→ WHAT THE EXERCISE ASKS: Would you reproduce each line below exactly, leaving every picture out?

»»

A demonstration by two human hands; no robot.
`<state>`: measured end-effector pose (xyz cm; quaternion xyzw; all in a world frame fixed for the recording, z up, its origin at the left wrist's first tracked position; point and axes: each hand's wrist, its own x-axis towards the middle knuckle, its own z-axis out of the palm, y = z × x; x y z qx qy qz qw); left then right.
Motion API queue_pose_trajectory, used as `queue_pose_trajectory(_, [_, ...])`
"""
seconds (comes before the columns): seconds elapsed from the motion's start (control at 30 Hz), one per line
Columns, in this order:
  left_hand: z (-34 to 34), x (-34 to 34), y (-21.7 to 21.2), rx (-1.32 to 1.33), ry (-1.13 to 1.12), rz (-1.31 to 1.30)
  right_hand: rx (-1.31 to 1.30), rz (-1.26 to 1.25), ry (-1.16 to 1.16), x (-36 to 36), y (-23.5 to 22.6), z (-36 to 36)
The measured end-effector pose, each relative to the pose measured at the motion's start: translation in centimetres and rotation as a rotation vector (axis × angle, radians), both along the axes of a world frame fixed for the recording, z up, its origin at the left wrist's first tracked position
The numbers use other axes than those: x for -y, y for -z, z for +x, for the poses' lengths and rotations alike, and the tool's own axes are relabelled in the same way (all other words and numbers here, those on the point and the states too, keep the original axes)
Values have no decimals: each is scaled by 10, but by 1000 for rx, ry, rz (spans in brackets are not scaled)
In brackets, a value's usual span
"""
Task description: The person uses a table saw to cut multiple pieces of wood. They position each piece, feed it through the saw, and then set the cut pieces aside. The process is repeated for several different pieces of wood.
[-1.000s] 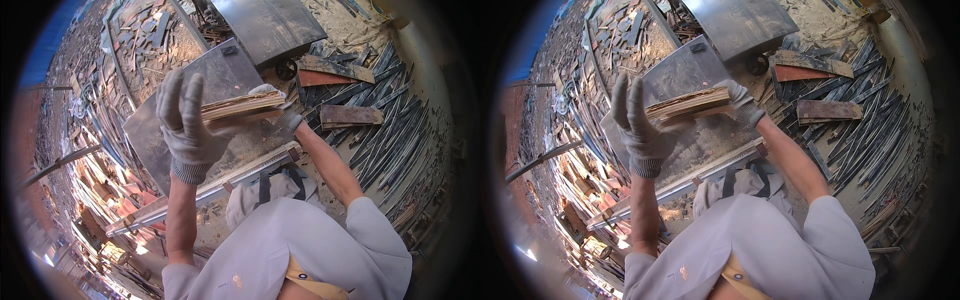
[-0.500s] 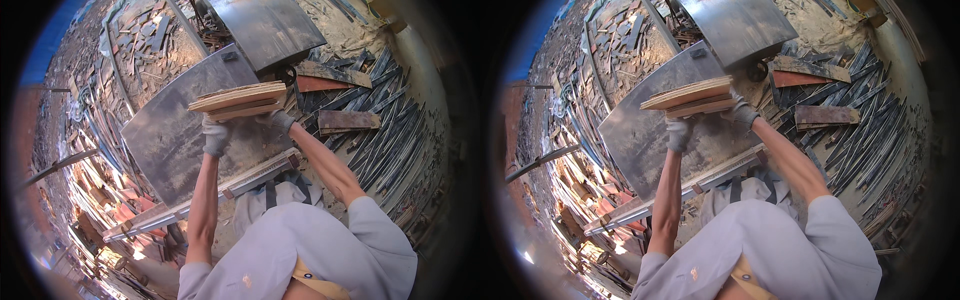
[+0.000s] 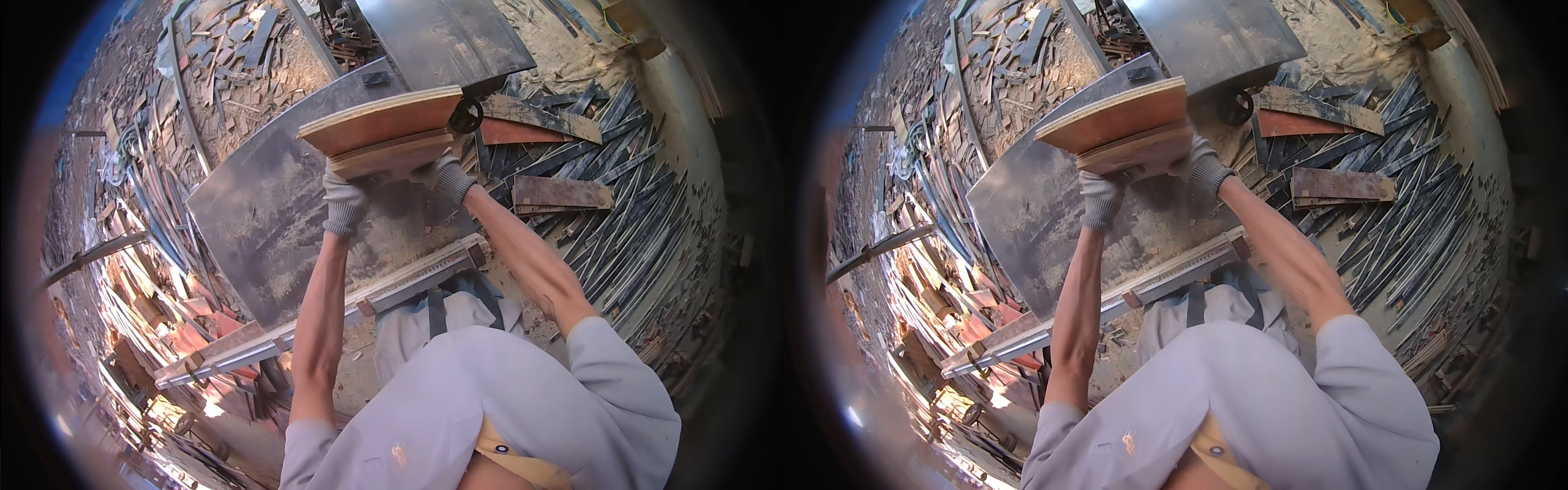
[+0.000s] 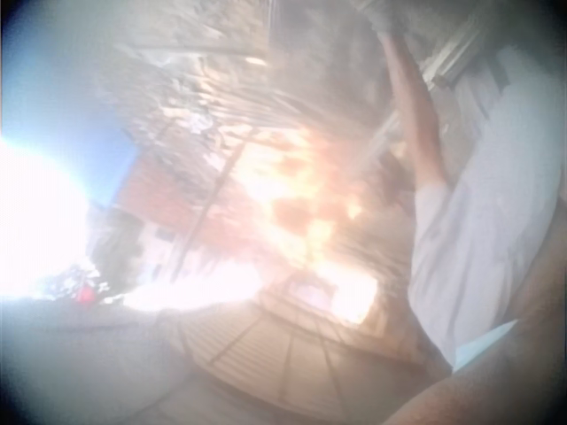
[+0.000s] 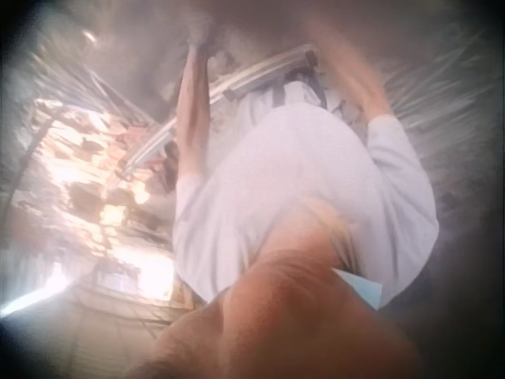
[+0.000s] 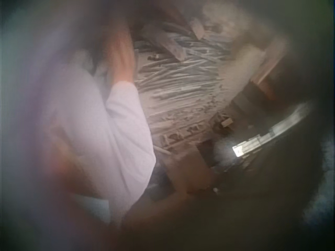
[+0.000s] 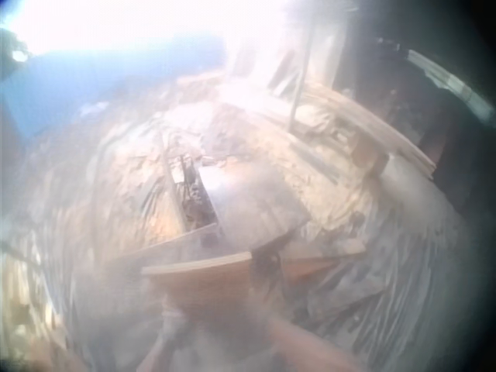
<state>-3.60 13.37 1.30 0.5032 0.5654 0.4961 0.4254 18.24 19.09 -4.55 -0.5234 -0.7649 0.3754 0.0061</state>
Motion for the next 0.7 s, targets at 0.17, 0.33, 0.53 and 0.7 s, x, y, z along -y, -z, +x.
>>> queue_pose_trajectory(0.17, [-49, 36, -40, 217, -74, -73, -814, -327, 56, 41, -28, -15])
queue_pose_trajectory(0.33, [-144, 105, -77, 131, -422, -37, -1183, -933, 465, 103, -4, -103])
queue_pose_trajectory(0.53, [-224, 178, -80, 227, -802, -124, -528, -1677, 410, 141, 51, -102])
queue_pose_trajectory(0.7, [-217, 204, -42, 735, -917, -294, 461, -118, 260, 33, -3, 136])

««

→ EXERCISE RESPONSE:
A demonstration by two human hands; no robot.
`<state>`: measured end-effector pose (xyz cm; quaternion xyzw; all in a world frame fixed for the recording, z up, its origin at the left wrist's first tracked position; point and axes: each hand's wrist, its own x-axis towards the middle knuckle, its own z-axis out of the palm, y = z × x; x y z qx qy qz qw); left then right.
Motion API queue_pose_trajectory, used as `queue_pose_trajectory(_, [_, ...])`
"""
seconds (comes before the columns): seconds elapsed from the motion's start (control at 30 Hz), one per line
Columns, in this order:
  left_hand: z (-34 to 34), x (-34 to 34), y (-21.7 to 21.2), rx (-1.32 to 1.33), ry (-1.13 to 1.12), rz (-1.31 to 1.30)
  right_hand: rx (-1.31 to 1.30), rz (-1.26 to 1.25), ry (-1.16 to 1.16), x (-36 to 36), y (-23.5 to 22.6), z (-36 to 36)
The measured end-effector pose, each relative to the pose measured at the motion's start: translation in centimetres and rotation as a rotation vector (axis × angle, radians), both along the axes of a world frame fixed for the recording, z up, its origin at the left wrist's first tracked position
The numbers use other axes than those: x for -y, y for -z, z for +x, for the poses' lengths and rotations alike, and the tool's own axes are relabelled in the same way (all other words and numbers here, those on the point and the states too, keep the original axes)
Values have no decimals: each is scaled by 10, but by 1000 for rx, ry, rz (spans in brackets are not scaled)
In brackets, a value's usual span
"""
Task description: The person uses a table saw to cut multiple pieces of wood. They position each piece, feed it through the saw, and then set the cut pieces aside. The process is repeated for several different pieces of wood.
[-1.000s] 
[-0.500s] 
[+0.000s] 
[+0.000s] 
[+0.000s] 
[+0.000s] 
[+0.000s] 
<state>-3.60 13.37 1.30 0.5032 0.5654 0.4961 0.4254 18.24 19.09 -4.55 -0.5234 -0.7649 0.3754 0.0061</state>
Motion for the next 0.7 s, targets at 0.17, 0.33, 0.53 and 0.7 s, x, y, z along -y, -z, +x.
>>> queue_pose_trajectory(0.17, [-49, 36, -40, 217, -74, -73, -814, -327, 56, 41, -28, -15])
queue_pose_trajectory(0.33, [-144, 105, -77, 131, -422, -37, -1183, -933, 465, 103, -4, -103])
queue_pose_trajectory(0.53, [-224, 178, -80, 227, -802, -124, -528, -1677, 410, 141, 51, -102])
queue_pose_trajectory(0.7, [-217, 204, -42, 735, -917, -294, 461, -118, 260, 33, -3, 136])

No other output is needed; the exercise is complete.